Des voies de recours possibles >
Au nom du financement de la transition énergétique, les grandes infrastructures de transport de longue distance seront désormais tenues de s'acquitter d'une nouvelle taxe. Un dispositif prévu dans le PLF 2024 et qui concernera les sociétés concessionnaires d'autoroutes et d'aéroports. Pourtant, la rédaction d'avenants aux contrats liant les SCA et l'État en 2015 avait entraîné celle d'un nouvel article : il leur permet, dans l'hypothèse d'une hausse de la fiscalité spécifique aux SCA, de réclamer le rétablissement de l'équilibre économique de leur contrat par un mécanisme de compensation. Lequel peut notamment prendre la forme d'une hausse des péages autoroutiers.

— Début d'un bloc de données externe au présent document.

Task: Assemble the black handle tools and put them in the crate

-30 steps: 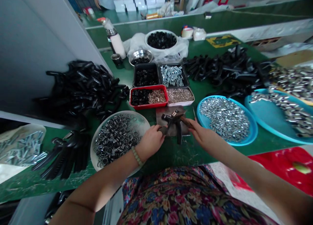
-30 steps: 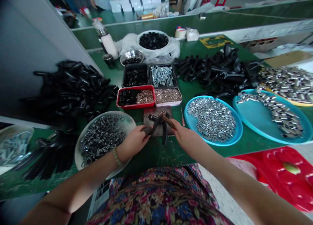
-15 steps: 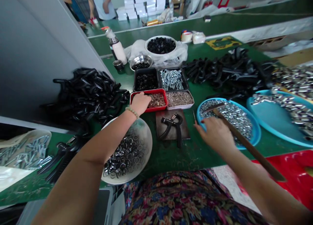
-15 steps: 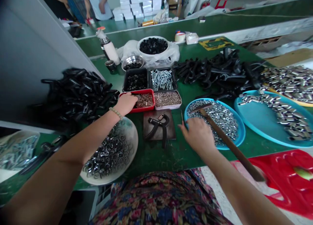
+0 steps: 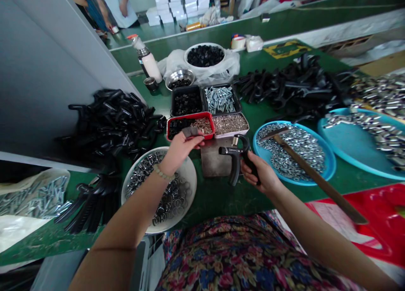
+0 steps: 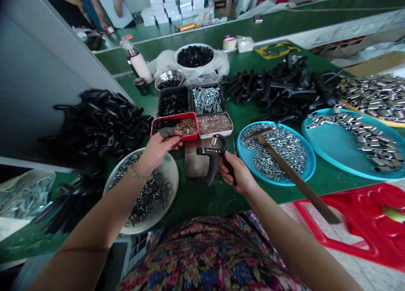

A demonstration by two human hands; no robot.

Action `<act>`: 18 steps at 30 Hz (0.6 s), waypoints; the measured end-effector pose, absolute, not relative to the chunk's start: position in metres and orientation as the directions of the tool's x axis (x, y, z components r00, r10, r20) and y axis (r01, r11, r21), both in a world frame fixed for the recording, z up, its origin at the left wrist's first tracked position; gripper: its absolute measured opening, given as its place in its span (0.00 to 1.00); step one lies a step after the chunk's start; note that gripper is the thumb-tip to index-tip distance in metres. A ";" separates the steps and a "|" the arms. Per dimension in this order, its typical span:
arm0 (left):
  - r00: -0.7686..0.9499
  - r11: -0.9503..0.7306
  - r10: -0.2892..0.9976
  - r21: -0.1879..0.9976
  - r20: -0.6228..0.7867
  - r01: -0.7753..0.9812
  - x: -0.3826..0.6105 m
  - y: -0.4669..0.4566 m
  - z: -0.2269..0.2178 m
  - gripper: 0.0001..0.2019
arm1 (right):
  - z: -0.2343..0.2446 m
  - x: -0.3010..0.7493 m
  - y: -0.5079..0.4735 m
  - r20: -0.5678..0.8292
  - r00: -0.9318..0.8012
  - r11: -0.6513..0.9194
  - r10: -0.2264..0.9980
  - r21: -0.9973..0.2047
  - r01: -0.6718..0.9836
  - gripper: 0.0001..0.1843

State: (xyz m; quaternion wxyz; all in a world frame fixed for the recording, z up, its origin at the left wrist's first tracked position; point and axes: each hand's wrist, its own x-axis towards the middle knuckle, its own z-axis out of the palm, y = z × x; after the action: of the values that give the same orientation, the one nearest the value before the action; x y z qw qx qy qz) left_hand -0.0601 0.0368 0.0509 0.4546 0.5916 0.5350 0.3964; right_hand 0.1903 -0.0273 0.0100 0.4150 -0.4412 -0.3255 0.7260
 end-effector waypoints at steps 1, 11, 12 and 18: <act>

Entre les lignes, ce sont effectivement les SCA qui seront majoritairement visées. Mais sur le papier, des seuils de rentabilité et de revenus d'exploitation ont été choisis pour définir les assujettis. Vinci Autoroutes et Eiffage n'avaient pas hésité à monter au créneau à l'annonce de cette taxe, invoquant une utilisation des voies de recours pour faire valoir leurs droits à cette clause fiscale. Le 1er février prochain sera donc une date à surveiller. Si les SCA décidaient de proposer une hausse de leurs tarifs et que cela était refusé par l'État, elles pourraient aller au conten-tieux et attaquer cette décision devant le juge.